◆ **What to work on**:
Wherever the records include pictures, skip them and transcribe all the rest word for word.

--

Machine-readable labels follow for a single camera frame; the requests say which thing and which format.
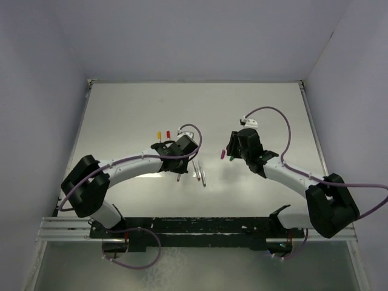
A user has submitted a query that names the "yellow-end white marker pen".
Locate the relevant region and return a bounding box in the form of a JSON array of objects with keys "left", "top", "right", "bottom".
[{"left": 157, "top": 131, "right": 162, "bottom": 143}]

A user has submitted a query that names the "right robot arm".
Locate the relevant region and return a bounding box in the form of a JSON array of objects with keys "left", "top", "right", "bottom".
[{"left": 226, "top": 128, "right": 360, "bottom": 238}]

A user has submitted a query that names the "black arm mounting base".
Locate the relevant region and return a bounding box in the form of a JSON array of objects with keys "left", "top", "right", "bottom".
[{"left": 88, "top": 216, "right": 305, "bottom": 253}]

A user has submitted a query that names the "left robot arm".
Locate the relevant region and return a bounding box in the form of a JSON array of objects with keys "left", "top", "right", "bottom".
[{"left": 61, "top": 134, "right": 199, "bottom": 238}]

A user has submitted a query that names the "green-end white marker pen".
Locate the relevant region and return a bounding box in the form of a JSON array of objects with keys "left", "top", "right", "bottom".
[{"left": 198, "top": 160, "right": 207, "bottom": 187}]

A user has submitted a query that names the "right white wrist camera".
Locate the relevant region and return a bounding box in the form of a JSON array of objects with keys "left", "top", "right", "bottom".
[{"left": 239, "top": 116, "right": 258, "bottom": 129}]

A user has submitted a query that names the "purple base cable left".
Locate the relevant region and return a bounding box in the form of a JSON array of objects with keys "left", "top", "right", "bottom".
[{"left": 101, "top": 227, "right": 162, "bottom": 270}]

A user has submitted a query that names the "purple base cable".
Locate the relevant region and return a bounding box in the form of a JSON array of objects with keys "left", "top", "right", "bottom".
[
  {"left": 269, "top": 227, "right": 309, "bottom": 264},
  {"left": 101, "top": 227, "right": 162, "bottom": 270}
]

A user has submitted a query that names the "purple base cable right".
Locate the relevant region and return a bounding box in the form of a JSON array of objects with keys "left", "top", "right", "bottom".
[{"left": 269, "top": 227, "right": 309, "bottom": 264}]

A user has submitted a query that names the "aluminium rail frame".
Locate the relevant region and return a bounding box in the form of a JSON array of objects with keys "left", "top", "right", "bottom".
[{"left": 37, "top": 216, "right": 358, "bottom": 242}]

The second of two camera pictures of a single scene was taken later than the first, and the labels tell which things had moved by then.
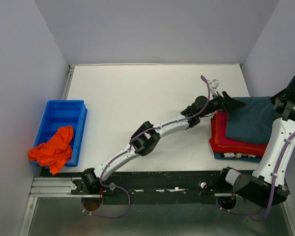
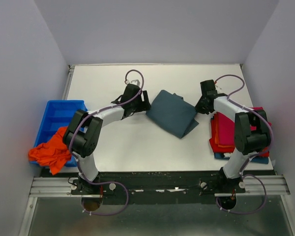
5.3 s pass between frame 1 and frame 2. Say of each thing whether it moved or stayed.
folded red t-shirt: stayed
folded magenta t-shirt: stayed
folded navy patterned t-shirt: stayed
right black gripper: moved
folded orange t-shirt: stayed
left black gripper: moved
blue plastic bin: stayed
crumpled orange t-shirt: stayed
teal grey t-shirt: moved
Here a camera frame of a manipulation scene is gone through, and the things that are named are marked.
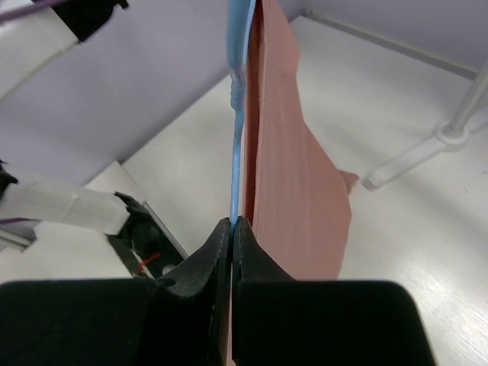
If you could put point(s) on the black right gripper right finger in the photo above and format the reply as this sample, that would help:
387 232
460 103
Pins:
254 280

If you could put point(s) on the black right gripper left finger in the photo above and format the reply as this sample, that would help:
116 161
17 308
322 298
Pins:
192 304

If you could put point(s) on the pink t shirt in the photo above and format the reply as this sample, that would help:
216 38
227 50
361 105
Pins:
294 197

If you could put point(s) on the blue wire hanger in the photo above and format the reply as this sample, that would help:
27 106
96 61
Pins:
240 14

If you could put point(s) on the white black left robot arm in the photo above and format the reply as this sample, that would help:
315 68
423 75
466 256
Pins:
89 104

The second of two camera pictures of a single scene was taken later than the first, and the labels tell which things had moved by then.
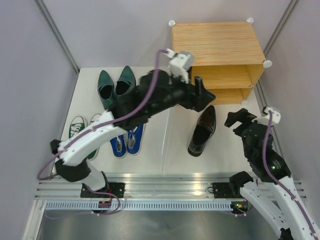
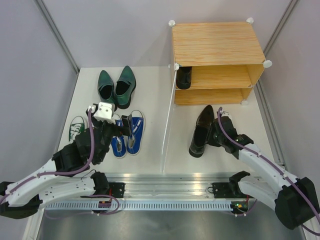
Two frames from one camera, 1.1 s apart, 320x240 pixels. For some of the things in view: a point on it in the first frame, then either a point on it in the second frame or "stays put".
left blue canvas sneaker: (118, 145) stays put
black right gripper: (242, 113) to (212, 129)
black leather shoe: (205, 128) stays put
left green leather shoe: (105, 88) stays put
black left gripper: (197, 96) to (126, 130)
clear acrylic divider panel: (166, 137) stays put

--

◆ **Solution to the exercise**:
Machine-readable labels follow for a single camera frame; the requests say which thing and which format.
A user has submitted a query that names the "yellow-end white marker pen".
Locate the relevant region and return a bounding box in the form of a JSON array of objects with keys "left", "top", "right", "bottom".
[{"left": 157, "top": 131, "right": 162, "bottom": 143}]

A user has submitted a query that names the "right robot arm".
Locate the relevant region and return a bounding box in the form of a JSON array of objects with keys "left", "top", "right", "bottom".
[{"left": 226, "top": 128, "right": 360, "bottom": 238}]

A user has submitted a query that names the "black arm mounting base".
Locate the relevant region and return a bounding box in the form of a JSON array of objects with keys "left", "top", "right", "bottom".
[{"left": 88, "top": 216, "right": 305, "bottom": 253}]

A user has submitted a query that names the "left robot arm".
Locate the relevant region and return a bounding box in the form of a JSON array of objects with keys "left", "top", "right", "bottom".
[{"left": 61, "top": 134, "right": 199, "bottom": 238}]

A user has submitted a query that names the "green-end white marker pen".
Locate the relevant region and return a bounding box in the form of a JSON array of objects with keys "left", "top", "right", "bottom".
[{"left": 198, "top": 160, "right": 207, "bottom": 187}]

A user has submitted a query that names the "right white wrist camera".
Locate the relevant region and return a bounding box in the form of a JSON array of objects with keys "left", "top", "right", "bottom".
[{"left": 239, "top": 116, "right": 258, "bottom": 129}]

A user has submitted a query that names the "purple base cable left".
Locate the relevant region and return a bounding box in the form of a JSON array of objects with keys "left", "top", "right", "bottom".
[{"left": 101, "top": 227, "right": 162, "bottom": 270}]

A user has submitted a query that names the "purple base cable".
Locate the relevant region and return a bounding box in the form of a JSON array of objects with keys "left", "top", "right", "bottom".
[
  {"left": 269, "top": 227, "right": 309, "bottom": 264},
  {"left": 101, "top": 227, "right": 162, "bottom": 270}
]

A user has submitted a query that names the "purple base cable right".
Locate the relevant region and return a bounding box in the form of a JSON array of objects with keys "left", "top", "right", "bottom".
[{"left": 269, "top": 227, "right": 309, "bottom": 264}]

A user has submitted a query that names the "aluminium rail frame".
Locate the relevant region and return a bounding box in the form of a JSON array of objects with keys "left", "top", "right", "bottom".
[{"left": 37, "top": 216, "right": 358, "bottom": 242}]

The second of two camera pictures of a single scene was taken later than the first, and the labels tell which things had moved by then.
5.3 s pass between frame 1 and frame 2. Say of each thing whether it moved or stayed.
folded red t-shirt: stayed
folded magenta t-shirt: stayed
folded navy patterned t-shirt: stayed
right black gripper: moved
folded orange t-shirt: stayed
left black gripper: moved
blue plastic bin: stayed
crumpled orange t-shirt: stayed
teal grey t-shirt: moved
Here a camera frame of a manipulation scene is gone through, and the things that are named are marked.
If you could put point(s) on the black right gripper right finger in the photo above and format the reply as this sample, that would help:
387 232
460 103
Pins:
254 280

If you could put point(s) on the black right gripper left finger in the photo above and format the reply as this sample, that would help:
116 161
17 308
322 298
Pins:
192 304

If you could put point(s) on the pink t shirt in the photo above and format the reply as this sample, that would help:
216 38
227 50
361 105
Pins:
294 197

If you could put point(s) on the blue wire hanger in the photo above and format the reply as this sample, that would help:
27 106
96 61
Pins:
240 14

If you could put point(s) on the white black left robot arm in the photo above and format the reply as this sample, that would help:
315 68
423 75
466 256
Pins:
89 104

The second of two camera pictures of a single scene was taken later than the first, and the labels tell which things had moved by then.
Two frames from one camera, 1.1 s apart, 320x240 pixels. For some of the things in view: a point on it in the first frame, then either a point on it in the second frame or "stays put".
left blue canvas sneaker: (118, 145) stays put
black right gripper: (242, 113) to (212, 129)
black leather shoe: (205, 128) stays put
left green leather shoe: (105, 88) stays put
black left gripper: (197, 96) to (126, 130)
clear acrylic divider panel: (166, 137) stays put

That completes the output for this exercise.